Philosopher Daniel Dennett: Part 1, Part 2, Part 3

Philosopher Colin McGinn: Part 1, Part 2, Part 3

Biologist Richard Dawkins: Part 1, Part 2, Part 3

Playwright Arthur Miller: Part 1, Part 2, Part 3

Theologian Denys Turner: Part 1, Part 2, Part 3

– A hat tip to BV for finding these clips.

Related content from Sphere


  1. Malcolm, please don’t allow the likes of Dawkins, Hitchens and Miller to confuse the logical mind you must possess in order to do the work you do. It is not religion, or capitalism, or even Marxism, let alone any other of the myriad *. Were you, somehow, to abolish all religious faith, my guess is that the same old smelly stuff would hit the same old fan with much the same frequency. ‘The fault, dear Malcolm, lies not in our stars, but in ourselves’. I suppose one could try and abolish people, but now I come to think about it, that’s been tried already!

    Posted July 15, 2007 at 4:29 am | Permalink
  2. Andrew says

    Mr Duff,

    This is my interpretation of your position:

    We as a species have a tendency to accept supernatural explanations for things we are unable to explain by other means (ie. we are superstitious). Because this is such an ingrained tendency it out not be resisted. Therefore, there is no point in questioning any particular strain of superstition no mater how prevalent in our society or how much harm it causes.

    Red herring?

    Posted July 15, 2007 at 10:33 am | Permalink
  3. Malcolm says

    Gentlemen, I suppose another post is in order. I in no way endorse a campaign to abolish religion; such a bullying approach would be morally wrong, I think, even if it were possible, which I don’t for a moment suppose it is.
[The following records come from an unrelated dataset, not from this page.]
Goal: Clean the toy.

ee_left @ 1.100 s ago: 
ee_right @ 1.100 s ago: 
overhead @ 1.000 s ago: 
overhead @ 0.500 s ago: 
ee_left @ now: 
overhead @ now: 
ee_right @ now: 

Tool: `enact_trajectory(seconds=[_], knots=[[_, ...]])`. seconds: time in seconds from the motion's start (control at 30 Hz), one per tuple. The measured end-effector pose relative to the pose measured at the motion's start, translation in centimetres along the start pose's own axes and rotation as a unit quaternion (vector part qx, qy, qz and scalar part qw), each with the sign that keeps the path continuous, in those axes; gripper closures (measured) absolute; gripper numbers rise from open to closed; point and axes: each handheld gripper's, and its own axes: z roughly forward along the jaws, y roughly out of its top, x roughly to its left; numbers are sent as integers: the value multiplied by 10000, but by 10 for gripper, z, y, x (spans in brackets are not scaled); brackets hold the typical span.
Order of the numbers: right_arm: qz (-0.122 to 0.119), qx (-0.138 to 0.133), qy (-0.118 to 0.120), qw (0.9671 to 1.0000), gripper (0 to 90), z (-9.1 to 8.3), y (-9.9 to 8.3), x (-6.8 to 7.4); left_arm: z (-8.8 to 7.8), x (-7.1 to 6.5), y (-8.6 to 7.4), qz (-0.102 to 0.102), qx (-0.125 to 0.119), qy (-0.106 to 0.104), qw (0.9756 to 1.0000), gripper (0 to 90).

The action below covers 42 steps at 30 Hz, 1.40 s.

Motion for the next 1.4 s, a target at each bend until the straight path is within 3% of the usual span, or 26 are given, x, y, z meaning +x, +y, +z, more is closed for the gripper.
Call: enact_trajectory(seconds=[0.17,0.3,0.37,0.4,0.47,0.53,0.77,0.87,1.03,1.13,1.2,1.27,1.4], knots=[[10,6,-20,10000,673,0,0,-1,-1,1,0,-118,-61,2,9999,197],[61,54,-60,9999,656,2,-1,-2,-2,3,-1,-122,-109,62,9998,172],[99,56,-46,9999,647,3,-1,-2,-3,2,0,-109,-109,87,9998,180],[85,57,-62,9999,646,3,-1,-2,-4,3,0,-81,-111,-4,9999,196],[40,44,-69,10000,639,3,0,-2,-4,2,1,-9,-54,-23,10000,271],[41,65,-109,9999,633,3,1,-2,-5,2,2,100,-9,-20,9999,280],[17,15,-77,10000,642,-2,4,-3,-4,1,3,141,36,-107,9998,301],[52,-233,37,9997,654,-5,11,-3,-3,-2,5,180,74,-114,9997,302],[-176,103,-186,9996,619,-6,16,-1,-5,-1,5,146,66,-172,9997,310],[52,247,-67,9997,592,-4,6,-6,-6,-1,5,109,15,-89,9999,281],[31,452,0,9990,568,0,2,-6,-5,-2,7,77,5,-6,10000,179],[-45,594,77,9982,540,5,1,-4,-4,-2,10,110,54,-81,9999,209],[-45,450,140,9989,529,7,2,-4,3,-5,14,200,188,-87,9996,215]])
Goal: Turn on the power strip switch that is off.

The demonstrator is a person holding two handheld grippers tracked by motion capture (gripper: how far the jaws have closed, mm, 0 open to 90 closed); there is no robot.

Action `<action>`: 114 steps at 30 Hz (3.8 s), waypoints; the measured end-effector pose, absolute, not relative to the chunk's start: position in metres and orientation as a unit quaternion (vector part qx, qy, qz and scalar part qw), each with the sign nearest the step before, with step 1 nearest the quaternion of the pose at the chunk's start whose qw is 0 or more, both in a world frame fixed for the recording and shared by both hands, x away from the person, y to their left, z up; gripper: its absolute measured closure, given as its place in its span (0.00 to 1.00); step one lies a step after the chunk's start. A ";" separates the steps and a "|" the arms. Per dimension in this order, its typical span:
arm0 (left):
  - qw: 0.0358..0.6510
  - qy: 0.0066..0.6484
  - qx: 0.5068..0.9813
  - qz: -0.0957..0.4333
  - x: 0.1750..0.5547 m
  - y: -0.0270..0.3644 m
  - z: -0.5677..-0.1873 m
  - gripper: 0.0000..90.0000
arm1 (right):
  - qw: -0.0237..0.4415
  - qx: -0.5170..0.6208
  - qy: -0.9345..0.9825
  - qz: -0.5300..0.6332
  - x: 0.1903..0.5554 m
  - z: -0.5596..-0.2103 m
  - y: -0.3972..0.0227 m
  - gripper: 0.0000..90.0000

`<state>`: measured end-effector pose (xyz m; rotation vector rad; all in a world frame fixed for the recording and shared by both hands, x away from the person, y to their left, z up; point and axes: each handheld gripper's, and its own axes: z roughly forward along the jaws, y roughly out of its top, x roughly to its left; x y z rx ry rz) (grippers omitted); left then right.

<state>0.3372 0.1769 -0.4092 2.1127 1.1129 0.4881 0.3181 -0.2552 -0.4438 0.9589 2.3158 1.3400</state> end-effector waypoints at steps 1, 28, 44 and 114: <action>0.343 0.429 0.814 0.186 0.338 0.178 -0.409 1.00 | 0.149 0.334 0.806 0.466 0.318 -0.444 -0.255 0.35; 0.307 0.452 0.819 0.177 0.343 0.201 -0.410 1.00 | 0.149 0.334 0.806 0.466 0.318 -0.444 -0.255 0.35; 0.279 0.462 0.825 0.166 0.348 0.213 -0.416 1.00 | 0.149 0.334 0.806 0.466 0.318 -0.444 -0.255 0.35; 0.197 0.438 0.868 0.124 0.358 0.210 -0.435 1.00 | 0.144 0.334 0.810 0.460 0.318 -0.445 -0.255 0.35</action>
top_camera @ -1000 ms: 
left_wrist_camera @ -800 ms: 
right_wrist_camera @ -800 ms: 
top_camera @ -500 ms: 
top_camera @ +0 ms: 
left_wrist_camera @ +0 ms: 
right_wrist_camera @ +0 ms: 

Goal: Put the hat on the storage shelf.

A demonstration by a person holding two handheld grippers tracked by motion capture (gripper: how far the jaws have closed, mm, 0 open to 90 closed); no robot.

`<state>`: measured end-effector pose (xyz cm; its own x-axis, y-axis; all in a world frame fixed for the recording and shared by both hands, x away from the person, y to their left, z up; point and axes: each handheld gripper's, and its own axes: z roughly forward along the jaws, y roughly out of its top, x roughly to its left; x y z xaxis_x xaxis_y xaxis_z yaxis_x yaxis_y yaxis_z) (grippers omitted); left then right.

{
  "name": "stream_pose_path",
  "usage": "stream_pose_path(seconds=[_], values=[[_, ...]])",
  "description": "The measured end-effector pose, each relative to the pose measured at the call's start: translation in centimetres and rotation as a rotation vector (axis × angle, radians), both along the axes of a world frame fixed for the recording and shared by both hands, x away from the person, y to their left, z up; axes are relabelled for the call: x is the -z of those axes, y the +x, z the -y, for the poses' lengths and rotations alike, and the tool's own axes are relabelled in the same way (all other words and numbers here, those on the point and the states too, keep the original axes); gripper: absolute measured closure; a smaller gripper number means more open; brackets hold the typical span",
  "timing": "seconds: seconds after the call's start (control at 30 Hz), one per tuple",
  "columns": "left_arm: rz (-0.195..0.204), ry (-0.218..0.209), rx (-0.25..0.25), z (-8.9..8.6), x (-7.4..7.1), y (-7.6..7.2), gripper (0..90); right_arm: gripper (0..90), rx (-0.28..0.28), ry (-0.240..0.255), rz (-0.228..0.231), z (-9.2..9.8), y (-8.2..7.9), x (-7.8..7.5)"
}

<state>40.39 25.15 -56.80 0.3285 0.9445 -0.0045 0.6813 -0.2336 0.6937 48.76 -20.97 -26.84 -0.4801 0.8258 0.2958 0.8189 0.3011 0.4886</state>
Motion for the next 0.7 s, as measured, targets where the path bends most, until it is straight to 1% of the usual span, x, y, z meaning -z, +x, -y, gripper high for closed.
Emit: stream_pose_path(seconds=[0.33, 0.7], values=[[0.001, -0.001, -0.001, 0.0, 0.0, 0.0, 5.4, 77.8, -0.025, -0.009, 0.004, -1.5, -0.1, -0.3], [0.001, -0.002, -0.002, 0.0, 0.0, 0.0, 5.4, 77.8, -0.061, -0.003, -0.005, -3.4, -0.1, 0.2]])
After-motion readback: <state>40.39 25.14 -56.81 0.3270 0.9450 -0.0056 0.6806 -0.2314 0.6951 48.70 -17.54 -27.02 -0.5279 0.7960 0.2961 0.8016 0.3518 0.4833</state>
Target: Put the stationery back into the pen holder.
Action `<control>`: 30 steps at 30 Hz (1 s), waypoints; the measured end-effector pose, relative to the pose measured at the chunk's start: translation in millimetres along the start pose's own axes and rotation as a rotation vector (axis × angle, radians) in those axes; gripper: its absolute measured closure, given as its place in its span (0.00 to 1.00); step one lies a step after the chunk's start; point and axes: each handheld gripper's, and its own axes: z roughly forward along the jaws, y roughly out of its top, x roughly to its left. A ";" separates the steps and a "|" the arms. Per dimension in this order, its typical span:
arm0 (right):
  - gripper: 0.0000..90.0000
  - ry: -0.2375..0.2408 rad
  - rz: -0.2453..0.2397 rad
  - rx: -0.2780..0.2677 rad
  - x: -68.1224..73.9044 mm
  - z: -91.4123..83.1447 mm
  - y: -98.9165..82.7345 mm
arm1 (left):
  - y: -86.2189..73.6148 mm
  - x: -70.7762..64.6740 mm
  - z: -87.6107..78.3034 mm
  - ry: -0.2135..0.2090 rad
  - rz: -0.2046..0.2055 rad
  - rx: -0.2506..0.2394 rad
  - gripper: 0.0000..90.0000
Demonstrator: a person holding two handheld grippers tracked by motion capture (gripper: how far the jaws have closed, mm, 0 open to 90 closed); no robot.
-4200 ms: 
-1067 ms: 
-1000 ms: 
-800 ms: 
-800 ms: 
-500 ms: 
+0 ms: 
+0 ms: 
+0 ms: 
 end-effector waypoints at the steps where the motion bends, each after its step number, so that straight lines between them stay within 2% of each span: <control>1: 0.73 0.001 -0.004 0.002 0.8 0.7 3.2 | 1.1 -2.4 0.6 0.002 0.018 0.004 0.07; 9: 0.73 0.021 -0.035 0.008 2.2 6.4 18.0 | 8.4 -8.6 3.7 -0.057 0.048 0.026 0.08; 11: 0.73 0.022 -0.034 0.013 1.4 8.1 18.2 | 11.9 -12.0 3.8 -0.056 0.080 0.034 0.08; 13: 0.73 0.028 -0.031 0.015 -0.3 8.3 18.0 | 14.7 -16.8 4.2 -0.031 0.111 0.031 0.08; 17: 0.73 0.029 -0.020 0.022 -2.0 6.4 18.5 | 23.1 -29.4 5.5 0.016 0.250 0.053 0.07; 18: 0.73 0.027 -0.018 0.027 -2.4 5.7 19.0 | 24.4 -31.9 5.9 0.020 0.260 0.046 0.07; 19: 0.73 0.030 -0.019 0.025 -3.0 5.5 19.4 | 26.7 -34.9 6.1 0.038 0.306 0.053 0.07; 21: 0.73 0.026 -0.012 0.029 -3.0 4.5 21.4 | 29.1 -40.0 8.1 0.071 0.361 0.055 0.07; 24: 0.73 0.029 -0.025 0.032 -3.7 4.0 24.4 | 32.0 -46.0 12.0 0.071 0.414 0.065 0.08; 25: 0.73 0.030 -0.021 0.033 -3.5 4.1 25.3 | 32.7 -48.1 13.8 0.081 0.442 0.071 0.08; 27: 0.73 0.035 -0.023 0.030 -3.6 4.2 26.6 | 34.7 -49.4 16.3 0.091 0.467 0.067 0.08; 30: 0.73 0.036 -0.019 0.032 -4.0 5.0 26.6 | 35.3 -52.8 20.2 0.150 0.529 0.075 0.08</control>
But one can certainly express the hope that we might be able to outgrow it.

    Andrew, the fact that you and I already manage to live morally informed, meaningful lives without reliance upon religion is already proof that the tendency toward superstition is not so ingrained that it is an insuperable obstacle for our species, no?

    Posted July 15, 2007 at 11:59 am | Permalink
  4. How irritating! I left an enormously wise and witty comment which got lost in the ether. I will try to resurrect I from my gin-soaked memory banks.

    My answer to Andrew is, no, I do not think humans “have a tendency to accept supernatural explanations for things we are unable to explain”, but I do believe we have an absolute imperative to theorise! The sum total of human knowledge a few thousand years ago (even 500 years ago) was tiny compared to today, and our inability to test theories added to a world in which a supernatural agent as an explanation of the otherwise inexplicable was really rather a sensible theory. Such a practice had other benefits, too. But today we can test, and thus the Intelligent (or Incompetent!) Designer, has been forced back from some areas – but, note well, not all.

    However, all of that fails to alter the fact that were you to pick ten men from any age, and of any belief, three of them (I’m feeling benevolent today) are likely to be A1 shits!

    Posted July 15, 2007 at 12:30 pm | Permalink
  5. Malcolm says

    David, the point you make is well taken. As Daniel Dennett points out in the linked discussion with Miller, before Darwin, the argument from design was an awfully good one; it challenged anyone to come up with an alternative: if a bird’s wing wasn’t designed by God, then where did it come from?

    It was only after a good answer to that challenge came along — one that showed how you could indeed get all that design without needed a Designer — that it was no longer necessary to invoke the miraculous intervention of (and therefore to give credence to the existence of) a supernatural Being.

    You say that the Intelligent Designer has still not been forced out of every corner. You are, perhaps thinking of questions of ultimate origin? But even positing God for those remote acts settles nothing, as we are still left with the question of why God did what he did, rather than something else — which is to ask why God’s own nature is what it is.

    As for Andrew’s remark, I think he is right that we do have an innate (and evolutionarily adaptive) tendency to detect agency and intentionality in everything; what links your two comments is that what qualifies as “supernatural” varies according to what we know about the natural world.